Eyewitness testimony is often based on remembering events in our periphery, a difficult and unusual test of our information processing system. Fleeting glimpses of unexpected events occur every day, but there’s no reason to attend and no consequences for not encoding them—unless the events become important later, as in the case of a crime.
Eyewitness testimony is incomplete not because of the frailty of memory but because of the selectivity of attention and encoding. If we were focusing on the crime in question, we would likely remember it more accurately.3
Myth 7: Memories recovered after a period of forgetting are less accurate than memories that were always remembered.
Fact: Memory accuracy is generally not related to memory persistence.
Memories that are unavailable for some time and then later retrieved are not less accurate than continuously available memories, a finding independently established by researchers Constance Dalenberg, Jennifer Freyd, and Linda Williams.
Myth 8: Documentation is always more accurate than memory.
Fact: Most of the time, when information in documents conflicts with memory, the documented information is more trustworthy—but not always.
Some documents depend on memory, such as doctors’ notes after appointments or diary entries, so they are subject to the same predictable mistakes as personal memory. Other documents are inaccurate due to human error in the recording of information. Still other documents are purposely deceptive.
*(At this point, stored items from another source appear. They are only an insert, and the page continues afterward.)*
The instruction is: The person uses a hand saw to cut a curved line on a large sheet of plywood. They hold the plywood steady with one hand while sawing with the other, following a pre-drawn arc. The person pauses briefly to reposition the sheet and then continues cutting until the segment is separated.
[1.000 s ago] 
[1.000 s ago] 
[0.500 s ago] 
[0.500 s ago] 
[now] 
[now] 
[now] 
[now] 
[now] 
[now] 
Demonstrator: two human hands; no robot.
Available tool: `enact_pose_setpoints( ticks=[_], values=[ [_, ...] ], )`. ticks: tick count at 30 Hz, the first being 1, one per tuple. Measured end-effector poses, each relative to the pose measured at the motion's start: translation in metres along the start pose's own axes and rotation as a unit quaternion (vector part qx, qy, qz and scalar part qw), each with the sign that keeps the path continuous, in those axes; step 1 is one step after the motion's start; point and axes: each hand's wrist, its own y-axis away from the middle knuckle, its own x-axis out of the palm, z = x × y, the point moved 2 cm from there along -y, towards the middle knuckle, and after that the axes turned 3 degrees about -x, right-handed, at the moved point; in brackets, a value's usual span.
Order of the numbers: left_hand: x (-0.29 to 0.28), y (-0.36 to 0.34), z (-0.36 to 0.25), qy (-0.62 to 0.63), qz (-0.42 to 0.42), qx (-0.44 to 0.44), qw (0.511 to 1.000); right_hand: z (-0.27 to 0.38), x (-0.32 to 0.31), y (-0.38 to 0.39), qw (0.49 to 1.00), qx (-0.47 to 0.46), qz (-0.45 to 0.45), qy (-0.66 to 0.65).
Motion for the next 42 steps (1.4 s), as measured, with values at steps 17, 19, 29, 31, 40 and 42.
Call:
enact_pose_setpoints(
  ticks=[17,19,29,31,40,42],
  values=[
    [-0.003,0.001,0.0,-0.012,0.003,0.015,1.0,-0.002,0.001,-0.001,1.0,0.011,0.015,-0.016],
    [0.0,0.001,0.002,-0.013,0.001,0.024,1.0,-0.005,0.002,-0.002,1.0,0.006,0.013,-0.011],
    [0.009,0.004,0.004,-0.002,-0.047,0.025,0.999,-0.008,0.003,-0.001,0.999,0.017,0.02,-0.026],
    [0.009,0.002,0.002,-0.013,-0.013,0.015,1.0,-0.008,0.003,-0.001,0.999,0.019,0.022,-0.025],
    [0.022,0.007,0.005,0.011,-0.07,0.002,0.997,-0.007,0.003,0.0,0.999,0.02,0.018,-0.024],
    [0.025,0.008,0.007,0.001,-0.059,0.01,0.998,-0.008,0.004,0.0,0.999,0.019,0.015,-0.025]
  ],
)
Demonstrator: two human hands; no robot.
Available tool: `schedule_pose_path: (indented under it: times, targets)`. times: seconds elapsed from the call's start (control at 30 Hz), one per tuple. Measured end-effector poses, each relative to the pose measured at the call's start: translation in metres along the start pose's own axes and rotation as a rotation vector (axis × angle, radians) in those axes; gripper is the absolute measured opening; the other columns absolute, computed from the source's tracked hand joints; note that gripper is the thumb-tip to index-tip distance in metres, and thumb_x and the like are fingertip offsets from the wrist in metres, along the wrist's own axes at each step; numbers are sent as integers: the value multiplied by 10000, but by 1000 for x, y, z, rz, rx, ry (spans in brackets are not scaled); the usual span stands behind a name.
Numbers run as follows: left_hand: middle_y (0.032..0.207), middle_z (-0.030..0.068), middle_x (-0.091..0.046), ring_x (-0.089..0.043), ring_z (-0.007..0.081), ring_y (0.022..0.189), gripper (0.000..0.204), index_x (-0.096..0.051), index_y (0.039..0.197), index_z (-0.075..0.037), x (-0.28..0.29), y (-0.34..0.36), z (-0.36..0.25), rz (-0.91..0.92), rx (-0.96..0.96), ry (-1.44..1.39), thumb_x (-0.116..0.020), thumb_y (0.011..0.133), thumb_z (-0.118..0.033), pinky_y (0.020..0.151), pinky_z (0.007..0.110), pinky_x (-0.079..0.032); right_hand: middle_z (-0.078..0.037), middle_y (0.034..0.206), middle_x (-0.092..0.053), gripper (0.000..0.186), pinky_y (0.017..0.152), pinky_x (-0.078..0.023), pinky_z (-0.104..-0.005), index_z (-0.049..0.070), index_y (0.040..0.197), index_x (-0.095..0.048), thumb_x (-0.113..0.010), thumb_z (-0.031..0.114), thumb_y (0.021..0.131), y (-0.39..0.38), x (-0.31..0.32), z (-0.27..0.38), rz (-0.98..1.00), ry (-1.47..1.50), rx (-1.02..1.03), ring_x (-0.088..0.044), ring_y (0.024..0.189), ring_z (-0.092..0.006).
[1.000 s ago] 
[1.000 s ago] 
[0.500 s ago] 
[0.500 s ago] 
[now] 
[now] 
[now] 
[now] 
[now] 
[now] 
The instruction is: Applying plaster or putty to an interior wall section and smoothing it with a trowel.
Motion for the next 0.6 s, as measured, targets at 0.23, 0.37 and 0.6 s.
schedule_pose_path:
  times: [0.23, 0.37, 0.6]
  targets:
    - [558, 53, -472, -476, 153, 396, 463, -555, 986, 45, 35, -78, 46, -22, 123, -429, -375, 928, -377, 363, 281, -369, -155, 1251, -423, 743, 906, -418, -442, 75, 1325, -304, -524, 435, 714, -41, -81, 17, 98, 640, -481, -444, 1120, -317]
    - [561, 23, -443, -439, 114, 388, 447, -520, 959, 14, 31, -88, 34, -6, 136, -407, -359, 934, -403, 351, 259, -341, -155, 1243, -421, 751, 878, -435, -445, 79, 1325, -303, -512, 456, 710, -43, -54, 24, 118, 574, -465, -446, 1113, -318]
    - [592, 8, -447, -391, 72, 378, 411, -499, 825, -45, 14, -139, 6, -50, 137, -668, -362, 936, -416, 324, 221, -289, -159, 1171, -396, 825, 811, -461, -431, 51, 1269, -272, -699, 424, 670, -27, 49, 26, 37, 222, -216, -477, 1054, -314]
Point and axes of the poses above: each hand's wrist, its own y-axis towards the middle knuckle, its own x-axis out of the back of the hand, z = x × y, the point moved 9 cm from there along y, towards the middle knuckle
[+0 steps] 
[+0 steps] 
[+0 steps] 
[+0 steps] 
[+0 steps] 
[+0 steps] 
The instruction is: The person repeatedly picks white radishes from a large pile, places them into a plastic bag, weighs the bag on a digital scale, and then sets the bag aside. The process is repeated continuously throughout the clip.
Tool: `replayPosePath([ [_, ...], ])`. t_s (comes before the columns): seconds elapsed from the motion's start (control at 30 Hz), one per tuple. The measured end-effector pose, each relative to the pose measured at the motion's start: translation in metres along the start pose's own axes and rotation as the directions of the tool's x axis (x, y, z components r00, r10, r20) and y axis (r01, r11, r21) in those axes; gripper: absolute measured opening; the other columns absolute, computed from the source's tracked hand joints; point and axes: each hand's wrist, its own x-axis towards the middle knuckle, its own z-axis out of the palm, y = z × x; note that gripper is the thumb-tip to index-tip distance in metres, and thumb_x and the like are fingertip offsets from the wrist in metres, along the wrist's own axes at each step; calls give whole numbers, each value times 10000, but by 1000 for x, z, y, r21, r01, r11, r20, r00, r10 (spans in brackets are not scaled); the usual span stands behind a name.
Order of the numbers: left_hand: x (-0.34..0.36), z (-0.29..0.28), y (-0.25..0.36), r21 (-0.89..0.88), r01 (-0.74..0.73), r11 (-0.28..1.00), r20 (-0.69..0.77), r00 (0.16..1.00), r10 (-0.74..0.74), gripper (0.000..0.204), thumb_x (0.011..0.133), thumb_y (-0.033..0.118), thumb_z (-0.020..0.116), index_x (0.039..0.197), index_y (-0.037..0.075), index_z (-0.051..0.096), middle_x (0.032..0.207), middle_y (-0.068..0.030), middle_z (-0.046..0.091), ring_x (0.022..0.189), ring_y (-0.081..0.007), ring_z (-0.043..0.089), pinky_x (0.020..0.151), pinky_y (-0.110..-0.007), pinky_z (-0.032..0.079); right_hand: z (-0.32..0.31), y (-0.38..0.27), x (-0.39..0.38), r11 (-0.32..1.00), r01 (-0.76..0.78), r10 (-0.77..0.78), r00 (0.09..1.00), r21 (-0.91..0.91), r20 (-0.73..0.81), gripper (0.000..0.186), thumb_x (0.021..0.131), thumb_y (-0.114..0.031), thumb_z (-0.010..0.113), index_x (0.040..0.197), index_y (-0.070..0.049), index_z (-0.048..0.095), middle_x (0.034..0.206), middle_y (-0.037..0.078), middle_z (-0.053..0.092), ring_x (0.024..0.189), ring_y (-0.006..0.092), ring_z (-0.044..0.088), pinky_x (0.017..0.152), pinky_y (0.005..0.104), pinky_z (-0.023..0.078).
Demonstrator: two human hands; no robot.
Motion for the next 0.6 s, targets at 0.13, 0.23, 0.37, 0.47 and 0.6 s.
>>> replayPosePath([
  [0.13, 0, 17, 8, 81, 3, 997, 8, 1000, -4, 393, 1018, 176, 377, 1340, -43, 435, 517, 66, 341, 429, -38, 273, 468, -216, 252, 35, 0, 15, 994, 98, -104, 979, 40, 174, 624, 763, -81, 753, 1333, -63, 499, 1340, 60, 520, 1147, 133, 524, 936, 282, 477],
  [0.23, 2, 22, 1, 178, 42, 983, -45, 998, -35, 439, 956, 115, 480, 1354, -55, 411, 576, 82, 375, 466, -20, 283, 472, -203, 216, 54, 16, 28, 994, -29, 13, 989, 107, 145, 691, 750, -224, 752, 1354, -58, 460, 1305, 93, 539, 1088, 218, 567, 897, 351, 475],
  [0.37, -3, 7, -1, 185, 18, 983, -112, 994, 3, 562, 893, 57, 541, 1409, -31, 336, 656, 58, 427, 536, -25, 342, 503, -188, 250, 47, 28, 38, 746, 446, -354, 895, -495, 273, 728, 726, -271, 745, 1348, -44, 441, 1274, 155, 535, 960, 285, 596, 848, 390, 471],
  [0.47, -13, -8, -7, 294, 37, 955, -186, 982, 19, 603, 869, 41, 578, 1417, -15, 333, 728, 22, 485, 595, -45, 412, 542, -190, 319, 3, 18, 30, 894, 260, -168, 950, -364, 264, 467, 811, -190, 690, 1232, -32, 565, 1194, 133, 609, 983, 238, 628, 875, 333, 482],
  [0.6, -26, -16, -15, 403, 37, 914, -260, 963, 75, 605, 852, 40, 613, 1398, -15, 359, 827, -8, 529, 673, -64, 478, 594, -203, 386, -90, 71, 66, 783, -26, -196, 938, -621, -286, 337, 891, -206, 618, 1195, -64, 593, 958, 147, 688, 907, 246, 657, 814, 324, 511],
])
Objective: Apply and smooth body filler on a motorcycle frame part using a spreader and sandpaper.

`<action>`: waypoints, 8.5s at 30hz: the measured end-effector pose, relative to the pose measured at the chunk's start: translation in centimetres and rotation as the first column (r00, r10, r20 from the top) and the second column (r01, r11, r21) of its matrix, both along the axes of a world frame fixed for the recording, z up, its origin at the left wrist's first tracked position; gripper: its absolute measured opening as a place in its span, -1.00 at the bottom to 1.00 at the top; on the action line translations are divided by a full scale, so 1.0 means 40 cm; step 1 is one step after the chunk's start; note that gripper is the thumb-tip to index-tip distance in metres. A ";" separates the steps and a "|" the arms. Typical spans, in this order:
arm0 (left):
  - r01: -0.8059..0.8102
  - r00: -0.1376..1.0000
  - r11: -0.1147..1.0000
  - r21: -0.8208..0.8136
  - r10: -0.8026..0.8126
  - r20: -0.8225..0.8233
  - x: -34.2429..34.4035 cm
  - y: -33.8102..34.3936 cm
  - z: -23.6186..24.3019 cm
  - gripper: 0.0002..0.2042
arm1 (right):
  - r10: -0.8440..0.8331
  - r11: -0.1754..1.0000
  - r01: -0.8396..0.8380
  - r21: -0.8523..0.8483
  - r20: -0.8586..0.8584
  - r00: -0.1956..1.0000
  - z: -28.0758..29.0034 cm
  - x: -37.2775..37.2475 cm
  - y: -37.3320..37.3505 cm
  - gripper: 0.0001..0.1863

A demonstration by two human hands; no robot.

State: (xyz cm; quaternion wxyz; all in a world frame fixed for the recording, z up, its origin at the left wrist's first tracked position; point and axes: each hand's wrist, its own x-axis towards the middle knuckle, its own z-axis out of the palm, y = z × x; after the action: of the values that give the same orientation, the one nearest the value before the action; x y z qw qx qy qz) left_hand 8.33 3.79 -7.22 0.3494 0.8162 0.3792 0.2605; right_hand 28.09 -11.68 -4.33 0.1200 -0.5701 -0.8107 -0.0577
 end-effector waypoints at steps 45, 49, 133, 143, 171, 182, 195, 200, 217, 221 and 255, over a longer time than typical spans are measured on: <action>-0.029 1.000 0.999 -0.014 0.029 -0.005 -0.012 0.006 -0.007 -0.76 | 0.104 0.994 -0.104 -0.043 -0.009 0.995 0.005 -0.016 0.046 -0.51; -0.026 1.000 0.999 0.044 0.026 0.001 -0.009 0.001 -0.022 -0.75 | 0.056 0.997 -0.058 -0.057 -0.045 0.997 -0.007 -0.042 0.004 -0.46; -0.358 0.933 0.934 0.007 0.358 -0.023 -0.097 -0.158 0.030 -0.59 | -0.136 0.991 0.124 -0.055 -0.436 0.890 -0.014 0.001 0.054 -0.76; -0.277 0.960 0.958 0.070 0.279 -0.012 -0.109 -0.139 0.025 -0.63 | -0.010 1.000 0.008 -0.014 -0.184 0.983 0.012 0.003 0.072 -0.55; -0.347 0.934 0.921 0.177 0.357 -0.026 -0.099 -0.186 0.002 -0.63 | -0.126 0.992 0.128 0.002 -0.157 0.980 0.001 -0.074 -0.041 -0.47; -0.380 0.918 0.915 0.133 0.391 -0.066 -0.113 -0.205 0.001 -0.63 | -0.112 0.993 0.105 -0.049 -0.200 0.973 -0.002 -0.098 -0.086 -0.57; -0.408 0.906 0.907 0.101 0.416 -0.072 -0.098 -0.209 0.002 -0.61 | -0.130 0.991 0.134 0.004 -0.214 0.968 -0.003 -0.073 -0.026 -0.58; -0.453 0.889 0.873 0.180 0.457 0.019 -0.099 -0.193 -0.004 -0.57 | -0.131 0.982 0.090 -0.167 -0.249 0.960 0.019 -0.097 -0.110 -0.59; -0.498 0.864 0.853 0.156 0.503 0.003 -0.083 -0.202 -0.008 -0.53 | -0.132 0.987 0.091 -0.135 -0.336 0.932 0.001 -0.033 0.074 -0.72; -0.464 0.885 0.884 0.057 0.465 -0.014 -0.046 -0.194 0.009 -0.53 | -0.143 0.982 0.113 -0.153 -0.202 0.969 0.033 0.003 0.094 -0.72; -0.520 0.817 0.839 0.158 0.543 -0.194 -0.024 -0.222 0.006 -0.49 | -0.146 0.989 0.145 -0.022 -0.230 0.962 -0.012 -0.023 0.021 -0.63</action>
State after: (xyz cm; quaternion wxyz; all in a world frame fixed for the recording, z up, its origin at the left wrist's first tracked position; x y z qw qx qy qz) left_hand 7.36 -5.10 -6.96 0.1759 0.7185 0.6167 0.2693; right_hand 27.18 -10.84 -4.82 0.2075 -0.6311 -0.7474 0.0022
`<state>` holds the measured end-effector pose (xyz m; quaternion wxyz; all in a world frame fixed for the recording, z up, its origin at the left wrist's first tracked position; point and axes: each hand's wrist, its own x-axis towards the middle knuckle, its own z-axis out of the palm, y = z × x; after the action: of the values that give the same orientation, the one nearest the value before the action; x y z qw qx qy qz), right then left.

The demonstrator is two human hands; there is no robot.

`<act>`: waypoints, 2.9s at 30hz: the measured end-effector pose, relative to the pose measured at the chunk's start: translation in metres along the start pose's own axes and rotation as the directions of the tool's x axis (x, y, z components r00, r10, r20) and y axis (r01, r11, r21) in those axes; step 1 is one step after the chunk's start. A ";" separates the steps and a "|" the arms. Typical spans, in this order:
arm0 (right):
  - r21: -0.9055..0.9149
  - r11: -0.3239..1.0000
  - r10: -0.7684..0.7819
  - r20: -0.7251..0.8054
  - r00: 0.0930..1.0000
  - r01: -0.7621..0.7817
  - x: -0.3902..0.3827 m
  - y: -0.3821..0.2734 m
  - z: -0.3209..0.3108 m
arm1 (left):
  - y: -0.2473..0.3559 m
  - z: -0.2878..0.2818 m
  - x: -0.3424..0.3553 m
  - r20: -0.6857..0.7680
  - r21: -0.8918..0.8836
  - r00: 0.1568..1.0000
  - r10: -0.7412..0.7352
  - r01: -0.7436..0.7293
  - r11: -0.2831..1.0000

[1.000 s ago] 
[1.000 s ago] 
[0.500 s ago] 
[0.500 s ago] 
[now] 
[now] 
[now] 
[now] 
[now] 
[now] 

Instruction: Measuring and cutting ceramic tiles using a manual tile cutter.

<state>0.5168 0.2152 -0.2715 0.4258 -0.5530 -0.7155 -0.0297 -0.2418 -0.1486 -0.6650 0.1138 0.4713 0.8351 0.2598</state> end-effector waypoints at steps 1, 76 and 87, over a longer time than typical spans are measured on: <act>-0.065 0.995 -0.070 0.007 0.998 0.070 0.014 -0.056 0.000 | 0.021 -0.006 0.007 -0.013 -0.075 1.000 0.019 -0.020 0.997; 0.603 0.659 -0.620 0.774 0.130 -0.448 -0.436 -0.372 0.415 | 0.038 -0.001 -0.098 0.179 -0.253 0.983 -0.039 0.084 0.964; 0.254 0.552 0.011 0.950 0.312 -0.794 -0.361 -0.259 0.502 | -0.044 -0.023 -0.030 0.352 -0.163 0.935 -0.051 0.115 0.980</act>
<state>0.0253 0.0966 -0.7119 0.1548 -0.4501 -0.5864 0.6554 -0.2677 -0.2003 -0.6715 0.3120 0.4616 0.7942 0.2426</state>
As a result, documentation can be flawed. In fact, there are instances of oral testimony—given from memory—correcting the official record of historical events.
Myth 9: We think of memory as inaccurate because it is inaccurate.
Fact: We overemphasize memory errors because of the availability bias.
We are far more likely to recall instances of flawed memories than instances of accuracy, so we judge mistakes of memory to be more frequent than they actually are. We do not celebrate every time we find our way home or accurately remember the names of our friends, but we may note very clearly making a wrong turn when visiting a colleague, misremembering the name of a neighbor, or forgetting why we went into the garage.
Mistakes of memory are more newsworthy than accuracy, just as crimes are more newsworthy than lawful behavior, so they are highlighted in memory. (Ironically, remembering instances of our faulty recall is a form of accurate memory.)
Myth 10: With trauma, what happened to you is more important than how you remember what happened.
Fact: The power of early trauma to affect your present life depends heavily on how the traumatic events are remembered.
The stories we tell ourselves and remember are more influential than the events themselves. As psychologists Seth Pollak and Karen Smith noted, how we perceive and remember trauma directly affects “long-term neural and behavioral outcomes.”
The experience of trauma, therefore, has a powerful subjective component, and what we commonly regard as an adverse event may not be inherently or uniformly so. In their study of childhood trauma, psychologists Andrea Danese and Cathy Widom found that “psychopathology emerges as a function of subjective rather than objective experience of childhood maltreatment.”4
References
1... A summary of the Brewer study was published online 25 March 2010.
2. Winograd, E. (1994). The authenticity and utility of memories.” In The Remembering Self: Construction and Accuracy in the Self-Narrative. Edited by U. Neisser and R. Fivush, 243-251. New York: Cambridge University Press.
3. Research on eyewitness testimony is vitally important—with life-and-death consequences, but we should not treat eyewitness testimony as typical of personal memory.
4. This entry was contributed by Psychology Today contributor Noam Shpancer.